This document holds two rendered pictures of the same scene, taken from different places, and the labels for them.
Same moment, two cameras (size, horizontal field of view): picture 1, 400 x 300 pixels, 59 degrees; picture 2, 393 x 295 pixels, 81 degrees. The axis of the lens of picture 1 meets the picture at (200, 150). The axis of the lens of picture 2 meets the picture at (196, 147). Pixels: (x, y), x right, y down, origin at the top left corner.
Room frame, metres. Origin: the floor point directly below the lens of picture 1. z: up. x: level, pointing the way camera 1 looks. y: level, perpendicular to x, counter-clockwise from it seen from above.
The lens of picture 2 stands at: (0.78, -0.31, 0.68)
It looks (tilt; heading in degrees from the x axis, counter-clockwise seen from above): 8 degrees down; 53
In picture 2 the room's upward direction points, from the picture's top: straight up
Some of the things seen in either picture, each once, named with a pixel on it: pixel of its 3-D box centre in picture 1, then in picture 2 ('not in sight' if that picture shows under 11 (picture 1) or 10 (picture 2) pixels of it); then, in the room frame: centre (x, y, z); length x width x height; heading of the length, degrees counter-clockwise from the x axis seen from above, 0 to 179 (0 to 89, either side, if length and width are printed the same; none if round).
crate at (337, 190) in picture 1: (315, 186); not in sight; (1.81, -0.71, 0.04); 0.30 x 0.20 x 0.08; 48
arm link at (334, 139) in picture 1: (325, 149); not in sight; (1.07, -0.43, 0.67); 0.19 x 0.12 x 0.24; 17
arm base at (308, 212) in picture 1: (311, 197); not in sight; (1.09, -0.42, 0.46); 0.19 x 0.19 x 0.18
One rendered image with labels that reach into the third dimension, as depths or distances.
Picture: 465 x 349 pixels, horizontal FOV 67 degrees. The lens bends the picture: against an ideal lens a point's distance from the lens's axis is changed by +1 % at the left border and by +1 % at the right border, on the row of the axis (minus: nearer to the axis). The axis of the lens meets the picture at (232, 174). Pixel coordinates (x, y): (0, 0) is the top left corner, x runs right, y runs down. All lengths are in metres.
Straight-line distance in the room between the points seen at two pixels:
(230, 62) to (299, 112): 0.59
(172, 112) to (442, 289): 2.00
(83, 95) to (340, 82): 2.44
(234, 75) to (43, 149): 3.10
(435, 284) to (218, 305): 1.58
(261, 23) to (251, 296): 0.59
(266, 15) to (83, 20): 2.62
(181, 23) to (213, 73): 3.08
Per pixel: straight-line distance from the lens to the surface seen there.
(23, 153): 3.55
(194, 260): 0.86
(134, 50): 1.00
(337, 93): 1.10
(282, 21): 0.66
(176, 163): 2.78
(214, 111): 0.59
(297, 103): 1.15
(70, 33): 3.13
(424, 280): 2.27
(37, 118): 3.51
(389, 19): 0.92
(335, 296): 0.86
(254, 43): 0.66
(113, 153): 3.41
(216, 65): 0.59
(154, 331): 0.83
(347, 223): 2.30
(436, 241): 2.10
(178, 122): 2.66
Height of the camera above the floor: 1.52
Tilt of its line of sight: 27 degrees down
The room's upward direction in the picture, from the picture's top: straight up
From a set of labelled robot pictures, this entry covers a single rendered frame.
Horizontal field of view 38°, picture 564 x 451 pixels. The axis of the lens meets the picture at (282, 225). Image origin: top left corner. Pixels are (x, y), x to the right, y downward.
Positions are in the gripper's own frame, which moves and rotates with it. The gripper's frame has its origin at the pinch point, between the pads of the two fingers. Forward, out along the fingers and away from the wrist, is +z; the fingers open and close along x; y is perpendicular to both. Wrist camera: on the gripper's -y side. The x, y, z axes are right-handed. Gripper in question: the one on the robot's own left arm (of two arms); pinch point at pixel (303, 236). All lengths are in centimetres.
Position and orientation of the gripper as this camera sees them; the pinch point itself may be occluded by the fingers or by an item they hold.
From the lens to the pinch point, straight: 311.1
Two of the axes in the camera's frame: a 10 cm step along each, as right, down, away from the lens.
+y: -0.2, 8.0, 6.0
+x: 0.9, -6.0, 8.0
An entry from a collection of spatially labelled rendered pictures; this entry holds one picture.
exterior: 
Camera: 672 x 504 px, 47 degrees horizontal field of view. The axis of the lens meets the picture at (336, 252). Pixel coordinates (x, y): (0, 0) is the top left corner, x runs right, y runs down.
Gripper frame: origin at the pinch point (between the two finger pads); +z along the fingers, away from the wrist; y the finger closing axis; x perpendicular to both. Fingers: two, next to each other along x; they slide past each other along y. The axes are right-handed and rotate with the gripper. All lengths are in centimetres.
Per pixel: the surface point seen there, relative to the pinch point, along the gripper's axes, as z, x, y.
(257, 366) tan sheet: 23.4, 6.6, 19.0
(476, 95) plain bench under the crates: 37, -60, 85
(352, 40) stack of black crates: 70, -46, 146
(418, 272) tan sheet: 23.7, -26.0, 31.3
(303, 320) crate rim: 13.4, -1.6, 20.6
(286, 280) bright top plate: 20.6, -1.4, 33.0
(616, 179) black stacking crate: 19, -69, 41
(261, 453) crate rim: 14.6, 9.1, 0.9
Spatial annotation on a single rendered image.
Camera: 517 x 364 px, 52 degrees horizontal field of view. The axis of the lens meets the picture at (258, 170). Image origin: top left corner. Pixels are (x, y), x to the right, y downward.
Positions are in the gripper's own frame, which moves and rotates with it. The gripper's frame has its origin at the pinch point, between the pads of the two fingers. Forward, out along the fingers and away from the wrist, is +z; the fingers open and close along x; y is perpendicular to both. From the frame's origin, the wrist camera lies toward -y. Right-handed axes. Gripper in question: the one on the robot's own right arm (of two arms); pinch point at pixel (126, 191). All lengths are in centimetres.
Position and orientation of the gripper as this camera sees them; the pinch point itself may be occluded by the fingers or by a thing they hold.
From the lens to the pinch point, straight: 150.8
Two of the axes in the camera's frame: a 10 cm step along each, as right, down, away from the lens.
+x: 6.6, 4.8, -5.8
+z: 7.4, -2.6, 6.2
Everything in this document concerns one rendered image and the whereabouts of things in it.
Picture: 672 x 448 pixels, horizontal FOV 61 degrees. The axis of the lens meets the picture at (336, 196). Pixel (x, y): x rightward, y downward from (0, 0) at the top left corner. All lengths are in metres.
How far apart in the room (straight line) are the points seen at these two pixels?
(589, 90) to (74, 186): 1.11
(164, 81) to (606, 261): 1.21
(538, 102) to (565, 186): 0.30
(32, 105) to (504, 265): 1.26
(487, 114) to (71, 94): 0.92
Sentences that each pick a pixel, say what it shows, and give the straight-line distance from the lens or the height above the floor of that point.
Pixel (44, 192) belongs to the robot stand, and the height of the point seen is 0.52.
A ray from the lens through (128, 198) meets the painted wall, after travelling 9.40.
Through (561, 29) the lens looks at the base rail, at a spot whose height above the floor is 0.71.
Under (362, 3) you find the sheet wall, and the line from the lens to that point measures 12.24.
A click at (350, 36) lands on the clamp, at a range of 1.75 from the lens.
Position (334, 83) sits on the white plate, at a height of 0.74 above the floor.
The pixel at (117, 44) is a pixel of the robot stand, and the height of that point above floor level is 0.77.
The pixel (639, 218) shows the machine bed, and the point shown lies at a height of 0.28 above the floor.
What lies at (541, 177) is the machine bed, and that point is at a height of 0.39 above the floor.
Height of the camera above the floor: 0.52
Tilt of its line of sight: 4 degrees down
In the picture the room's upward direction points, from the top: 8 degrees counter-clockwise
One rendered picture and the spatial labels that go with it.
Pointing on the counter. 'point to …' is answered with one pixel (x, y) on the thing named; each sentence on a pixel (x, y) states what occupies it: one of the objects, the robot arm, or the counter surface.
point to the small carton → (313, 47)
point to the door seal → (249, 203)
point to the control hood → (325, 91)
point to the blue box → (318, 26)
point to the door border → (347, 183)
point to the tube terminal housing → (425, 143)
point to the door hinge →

***

Required action — Take the entries above and return only the lines from the one with "(164, 81) to (606, 261): 1.21" to the one with "The pixel at", both included, unchanged.

Exercise solution —
(164, 81) to (606, 261): 1.21
(538, 102) to (565, 186): 0.30
(32, 105) to (504, 265): 1.26
(487, 114) to (71, 94): 0.92
Sentences that each pick a pixel, say what it shows, and give the straight-line distance from the lens or the height above the floor of that point.
Pixel (44, 192) belongs to the robot stand, and the height of the point seen is 0.52.
A ray from the lens through (128, 198) meets the painted wall, after travelling 9.40.
Through (561, 29) the lens looks at the base rail, at a spot whose height above the floor is 0.71.
Under (362, 3) you find the sheet wall, and the line from the lens to that point measures 12.24.
A click at (350, 36) lands on the clamp, at a range of 1.75 from the lens.
Position (334, 83) sits on the white plate, at a height of 0.74 above the floor.
The pixel at (117, 44) is a pixel of the robot stand, and the height of that point above floor level is 0.77.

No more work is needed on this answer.